Block malloc(int device, size_t size, cudaStream_t stream) {

    process_cross_stream_delayed_free()
    size = round_size(size);
    pool = size < 1MB ? small_pool : large_pool;

    Block block = <find and remove the smallest block in the pool on the same stream that is big enough to fit size>
    if (<block not found>) {
        block = alloc_new_block(size);
        block.pool = pool
    }
    block = maybe_split_block(pool, block);
    return block;
}

The allocation starts with some cleanup (Streams) and allocation rounding of the size to be allocated. It then uses a best fit strategy finding the smallest block that fits for the allocation. If none is already in the cache, then we are not yet in a good steady state and ask CUDA for more memory.

Finally, the block of allocated memory we choose may be significantly larger than what was requested. This can happen if we are reusing a previous bigger allocation for a smaller one, or because we always allocate 2MB for the small pool and 20MB for the large pool to avoid calling cudaMalloc too frequently. In these cases, maybe_split_block can split the block so the rest can be used for other allocations.

Blocks are allocated per CUDA stream. Each CUDA stream will have its own cache of allocations, with rebalancing done only by emptying all the caches in low-memory conditions.

Allocation Rounding

Each allocation is rounded up to make it less likely to end up with fragmentation from oddly shaped allocations. Rounding happens twice. First on the size being requested, and again if we are requesting a (possibly bigger) block from CUDA. The requested size is immediately rounded up using round_size:

size_t round_size(size_t size) {
    if (<default>) {
        return <round to a multiple of 512B>
    } else { // via configuration using CUDA_PYTORCH_CUDA_ALLOC_CONF
        <round to a power of 2 with N divisions between, minimum size is 512>
      // For example, if we need to allocate 1200 and number of divisions is 4,
      // the size 1200 lies between 1024 and 2048 and if we do 4 divisions between
      // them, the values are 1024, 1280, 1536, and 1792. So the function will
      // return 1280 as the nearest ceiling of power-2 divison.
    }
}

The environment variable CUDA_PYTORCH_CUDA_ALLOC_CONF=roundup_power2_divisions:N makes the rounding more aggressive to try to avoid situations where small changes in batch size or sequence length will cause different-sized allocations each time, making it harder to reach a steady state. Some memory is lost to this rounding (N=1 will on average waste 1/4th of each allocation but N=2 will only waste 1/8th). Since many models do not use varying sizes, it is disabled by default.

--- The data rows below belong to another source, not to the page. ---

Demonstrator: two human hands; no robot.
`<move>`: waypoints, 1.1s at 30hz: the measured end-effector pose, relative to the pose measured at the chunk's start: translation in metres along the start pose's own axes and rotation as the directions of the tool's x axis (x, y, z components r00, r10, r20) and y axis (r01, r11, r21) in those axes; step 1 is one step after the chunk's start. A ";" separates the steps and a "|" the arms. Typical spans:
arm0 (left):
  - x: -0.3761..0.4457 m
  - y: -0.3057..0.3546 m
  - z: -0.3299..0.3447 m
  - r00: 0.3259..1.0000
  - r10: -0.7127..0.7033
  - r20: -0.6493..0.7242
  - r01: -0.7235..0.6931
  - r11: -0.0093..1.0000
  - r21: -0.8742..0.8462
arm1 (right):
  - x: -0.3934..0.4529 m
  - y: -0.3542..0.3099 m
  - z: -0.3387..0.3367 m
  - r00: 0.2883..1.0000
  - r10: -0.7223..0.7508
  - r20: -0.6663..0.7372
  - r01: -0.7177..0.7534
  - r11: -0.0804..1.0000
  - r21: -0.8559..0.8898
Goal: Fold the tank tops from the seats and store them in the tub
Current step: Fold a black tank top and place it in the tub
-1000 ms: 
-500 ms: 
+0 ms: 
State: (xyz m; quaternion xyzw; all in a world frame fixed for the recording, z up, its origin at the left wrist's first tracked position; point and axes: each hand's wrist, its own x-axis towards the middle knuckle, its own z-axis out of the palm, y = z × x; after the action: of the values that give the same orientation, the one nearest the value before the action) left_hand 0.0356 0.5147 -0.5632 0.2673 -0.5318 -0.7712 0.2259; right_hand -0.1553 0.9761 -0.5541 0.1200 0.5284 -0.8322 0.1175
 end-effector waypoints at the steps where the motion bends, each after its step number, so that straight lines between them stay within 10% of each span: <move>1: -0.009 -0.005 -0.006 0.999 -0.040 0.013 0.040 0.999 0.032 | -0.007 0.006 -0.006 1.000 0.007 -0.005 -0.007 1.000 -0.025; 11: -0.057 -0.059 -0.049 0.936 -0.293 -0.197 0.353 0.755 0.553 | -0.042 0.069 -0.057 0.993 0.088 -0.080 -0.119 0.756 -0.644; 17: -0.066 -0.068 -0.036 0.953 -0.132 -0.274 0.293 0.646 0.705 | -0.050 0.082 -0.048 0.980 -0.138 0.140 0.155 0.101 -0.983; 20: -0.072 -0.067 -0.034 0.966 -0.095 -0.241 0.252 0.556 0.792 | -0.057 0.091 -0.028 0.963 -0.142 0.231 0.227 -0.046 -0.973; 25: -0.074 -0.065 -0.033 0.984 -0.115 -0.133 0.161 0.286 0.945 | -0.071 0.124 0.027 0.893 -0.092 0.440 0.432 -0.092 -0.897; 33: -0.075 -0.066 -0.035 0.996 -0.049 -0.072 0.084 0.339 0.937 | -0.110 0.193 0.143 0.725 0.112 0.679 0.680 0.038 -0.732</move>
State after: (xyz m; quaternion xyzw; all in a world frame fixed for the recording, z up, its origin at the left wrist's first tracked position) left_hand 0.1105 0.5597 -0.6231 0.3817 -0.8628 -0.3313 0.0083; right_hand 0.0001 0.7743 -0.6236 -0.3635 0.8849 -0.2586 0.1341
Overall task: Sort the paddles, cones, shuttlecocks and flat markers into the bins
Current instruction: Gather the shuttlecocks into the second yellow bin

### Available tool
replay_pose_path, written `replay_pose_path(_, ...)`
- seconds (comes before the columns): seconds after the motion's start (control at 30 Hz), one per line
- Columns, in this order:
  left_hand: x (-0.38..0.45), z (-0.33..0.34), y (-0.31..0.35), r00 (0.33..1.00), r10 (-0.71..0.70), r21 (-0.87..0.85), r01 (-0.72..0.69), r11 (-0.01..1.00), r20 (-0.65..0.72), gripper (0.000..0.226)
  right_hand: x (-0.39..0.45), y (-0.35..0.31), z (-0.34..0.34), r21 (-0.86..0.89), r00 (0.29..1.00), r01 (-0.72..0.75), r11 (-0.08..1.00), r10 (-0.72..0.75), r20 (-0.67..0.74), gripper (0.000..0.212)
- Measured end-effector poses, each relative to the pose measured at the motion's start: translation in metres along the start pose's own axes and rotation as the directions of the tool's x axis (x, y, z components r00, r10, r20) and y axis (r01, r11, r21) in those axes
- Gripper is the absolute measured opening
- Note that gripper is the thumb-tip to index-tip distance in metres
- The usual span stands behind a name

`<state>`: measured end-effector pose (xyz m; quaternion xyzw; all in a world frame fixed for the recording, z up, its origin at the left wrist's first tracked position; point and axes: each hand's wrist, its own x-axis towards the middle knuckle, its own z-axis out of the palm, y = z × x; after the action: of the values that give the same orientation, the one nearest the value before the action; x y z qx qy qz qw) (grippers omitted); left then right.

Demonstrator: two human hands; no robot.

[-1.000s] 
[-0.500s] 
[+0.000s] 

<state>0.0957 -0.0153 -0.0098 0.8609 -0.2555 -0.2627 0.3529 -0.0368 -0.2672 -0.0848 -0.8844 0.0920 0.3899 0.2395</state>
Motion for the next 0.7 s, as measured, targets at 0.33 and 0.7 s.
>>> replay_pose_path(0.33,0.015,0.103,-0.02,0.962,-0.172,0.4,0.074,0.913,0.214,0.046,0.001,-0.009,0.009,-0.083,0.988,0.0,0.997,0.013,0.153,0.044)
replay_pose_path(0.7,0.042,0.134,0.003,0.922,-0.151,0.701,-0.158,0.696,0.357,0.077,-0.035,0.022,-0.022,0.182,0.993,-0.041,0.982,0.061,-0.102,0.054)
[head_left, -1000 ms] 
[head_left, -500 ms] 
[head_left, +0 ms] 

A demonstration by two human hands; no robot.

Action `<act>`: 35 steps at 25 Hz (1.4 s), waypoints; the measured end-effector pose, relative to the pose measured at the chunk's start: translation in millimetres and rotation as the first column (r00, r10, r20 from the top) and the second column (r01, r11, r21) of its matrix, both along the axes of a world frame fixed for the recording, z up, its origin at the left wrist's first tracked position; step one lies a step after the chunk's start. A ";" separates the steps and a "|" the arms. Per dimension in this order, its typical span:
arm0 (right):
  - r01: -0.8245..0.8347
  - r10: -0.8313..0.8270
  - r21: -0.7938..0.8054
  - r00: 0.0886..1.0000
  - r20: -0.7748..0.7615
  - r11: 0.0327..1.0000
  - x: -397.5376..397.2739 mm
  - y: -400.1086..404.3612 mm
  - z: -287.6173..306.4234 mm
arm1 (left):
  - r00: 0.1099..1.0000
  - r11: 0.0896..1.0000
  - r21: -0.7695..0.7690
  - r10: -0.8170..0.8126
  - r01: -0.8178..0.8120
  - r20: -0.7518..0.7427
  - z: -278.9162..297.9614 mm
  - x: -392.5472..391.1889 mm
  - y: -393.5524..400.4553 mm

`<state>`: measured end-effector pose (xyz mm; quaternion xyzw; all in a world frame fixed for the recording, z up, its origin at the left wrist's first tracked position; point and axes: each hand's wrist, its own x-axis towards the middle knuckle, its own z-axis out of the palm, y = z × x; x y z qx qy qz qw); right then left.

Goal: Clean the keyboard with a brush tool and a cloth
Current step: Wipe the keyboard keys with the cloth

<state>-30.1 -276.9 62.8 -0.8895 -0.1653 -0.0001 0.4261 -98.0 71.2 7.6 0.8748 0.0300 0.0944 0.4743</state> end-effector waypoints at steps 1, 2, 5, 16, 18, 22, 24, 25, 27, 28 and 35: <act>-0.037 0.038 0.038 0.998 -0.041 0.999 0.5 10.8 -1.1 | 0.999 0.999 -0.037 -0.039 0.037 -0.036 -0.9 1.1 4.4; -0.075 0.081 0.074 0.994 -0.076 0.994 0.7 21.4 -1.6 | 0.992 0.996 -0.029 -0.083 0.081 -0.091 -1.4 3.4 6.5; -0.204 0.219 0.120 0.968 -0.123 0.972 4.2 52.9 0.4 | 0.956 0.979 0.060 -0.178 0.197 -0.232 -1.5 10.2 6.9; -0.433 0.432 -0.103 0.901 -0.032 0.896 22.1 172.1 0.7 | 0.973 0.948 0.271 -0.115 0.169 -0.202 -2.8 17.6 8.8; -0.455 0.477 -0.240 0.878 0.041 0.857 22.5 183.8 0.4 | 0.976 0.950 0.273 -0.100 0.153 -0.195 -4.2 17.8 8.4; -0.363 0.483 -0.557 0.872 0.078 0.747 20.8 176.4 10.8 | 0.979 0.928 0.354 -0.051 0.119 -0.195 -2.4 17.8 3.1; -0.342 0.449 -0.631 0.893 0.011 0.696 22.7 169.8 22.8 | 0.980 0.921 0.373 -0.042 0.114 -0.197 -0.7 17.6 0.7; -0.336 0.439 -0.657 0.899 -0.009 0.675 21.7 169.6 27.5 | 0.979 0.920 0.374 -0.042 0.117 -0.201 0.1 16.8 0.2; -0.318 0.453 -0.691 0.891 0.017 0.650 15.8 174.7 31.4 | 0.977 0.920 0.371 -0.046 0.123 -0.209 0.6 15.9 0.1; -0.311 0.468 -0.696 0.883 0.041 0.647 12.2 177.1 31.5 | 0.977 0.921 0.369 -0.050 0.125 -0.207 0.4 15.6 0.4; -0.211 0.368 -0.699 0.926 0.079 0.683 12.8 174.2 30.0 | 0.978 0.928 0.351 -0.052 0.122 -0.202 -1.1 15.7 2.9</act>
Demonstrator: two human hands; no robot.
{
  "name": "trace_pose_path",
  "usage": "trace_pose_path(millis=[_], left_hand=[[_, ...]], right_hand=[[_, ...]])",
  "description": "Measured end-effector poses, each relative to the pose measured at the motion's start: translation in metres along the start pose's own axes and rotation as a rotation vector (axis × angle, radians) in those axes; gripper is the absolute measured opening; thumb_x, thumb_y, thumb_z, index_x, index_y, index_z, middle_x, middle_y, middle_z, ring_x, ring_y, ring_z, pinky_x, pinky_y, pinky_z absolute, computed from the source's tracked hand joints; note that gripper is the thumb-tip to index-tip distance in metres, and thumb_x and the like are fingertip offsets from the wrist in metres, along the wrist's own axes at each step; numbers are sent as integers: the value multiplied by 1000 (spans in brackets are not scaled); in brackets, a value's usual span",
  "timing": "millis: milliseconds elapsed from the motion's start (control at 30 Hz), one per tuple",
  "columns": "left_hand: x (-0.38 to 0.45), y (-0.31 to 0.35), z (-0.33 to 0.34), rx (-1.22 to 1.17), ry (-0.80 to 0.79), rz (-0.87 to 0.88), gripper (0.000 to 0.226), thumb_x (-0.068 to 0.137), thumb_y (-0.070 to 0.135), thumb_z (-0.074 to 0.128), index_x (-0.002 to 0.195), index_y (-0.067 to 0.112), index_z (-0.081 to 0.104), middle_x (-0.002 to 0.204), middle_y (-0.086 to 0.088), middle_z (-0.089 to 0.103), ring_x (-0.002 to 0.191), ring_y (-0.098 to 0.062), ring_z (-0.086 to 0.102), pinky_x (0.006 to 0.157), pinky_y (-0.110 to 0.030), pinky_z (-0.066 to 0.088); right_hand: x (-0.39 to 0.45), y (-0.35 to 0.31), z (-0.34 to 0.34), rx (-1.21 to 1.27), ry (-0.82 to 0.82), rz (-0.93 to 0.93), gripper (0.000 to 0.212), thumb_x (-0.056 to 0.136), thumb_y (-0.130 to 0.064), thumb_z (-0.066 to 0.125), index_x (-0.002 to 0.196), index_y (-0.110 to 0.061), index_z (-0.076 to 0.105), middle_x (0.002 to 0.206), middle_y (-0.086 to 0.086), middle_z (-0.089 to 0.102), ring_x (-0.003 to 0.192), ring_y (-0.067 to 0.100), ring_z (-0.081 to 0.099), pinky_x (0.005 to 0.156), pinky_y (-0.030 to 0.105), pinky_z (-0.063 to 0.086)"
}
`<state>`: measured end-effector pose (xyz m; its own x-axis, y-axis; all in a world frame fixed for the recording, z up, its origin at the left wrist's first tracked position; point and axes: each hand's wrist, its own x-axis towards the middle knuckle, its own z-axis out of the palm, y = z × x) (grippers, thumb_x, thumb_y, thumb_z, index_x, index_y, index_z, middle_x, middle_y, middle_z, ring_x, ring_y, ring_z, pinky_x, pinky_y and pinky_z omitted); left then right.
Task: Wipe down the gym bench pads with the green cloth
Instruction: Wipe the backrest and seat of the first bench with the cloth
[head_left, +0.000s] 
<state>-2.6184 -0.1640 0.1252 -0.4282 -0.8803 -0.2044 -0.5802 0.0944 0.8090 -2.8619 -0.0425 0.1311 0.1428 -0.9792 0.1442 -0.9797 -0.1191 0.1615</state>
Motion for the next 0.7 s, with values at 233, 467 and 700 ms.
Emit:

Asking CUDA For More Memory

A second set of rounding rules applying when we need more memory from CUDA. In this circumstance, we only ask CUDA for a multiple of 2MB at its smallest, expecting to split the block up for smaller allocations. For large sizes this rounding happens in 2MB chunks:

Block alloc_new_block(size_t size) {
    // when we allocate a new block, we allocate it bigger than the requested object
    // in order to be able to reuse this allocation by splitting it.
    if (size < 1MB) {
        allocation_size = 2MB;
    } else if (size < 10MB) {
        allocation_size = 20MB
    } else {
        allocation_size = <size rounded a multiple of 2MB>
    }
    memory = cudaMalloc(allocation_size)
    if (<cuda is out of memory>) {
        return_our_possibly_fragmented_memory_to_cuda();
        memory = cudaMalloc(allocation_size);
        if (<cuda still out of memory>) {
            <throw an out of memory exception>
        }
    }
    return Block(memory)
}

Allocating a new block from memory is also when we discover that CUDA is out of memory (an OOM). In this situation we will try to free up cached but unused memory. Before we see how this works, we need to see how Blocks are split and recombined.

Block Splitting/Merging

We ask CUDA for larger blocks of memory than we need for small (<1MB) and medium sized (1–10MB) allocations with the intention of using this block for multiple allocations:

Block maybe_split_block(Pool pool, size_t size, Block block) {
    remaining = block.size - size
    should_split = (size < 1MB && remaining > 512B) || (size >= 1MB && remaining > 1MB)
    if (!should_split) {
        return block;
    }
    block, rest = <split the first 'size' bytes into in new block, leaving a remaining block>
    pool.add(rest)
}

The remaining block is added to the pool and can be used for another allocation. Eventually a free will return the block to the cached pool. To avoid fragmentation of the big slab of memory, when a block is returned, it will merge with its neighbors if they are also free, creating a larger slab.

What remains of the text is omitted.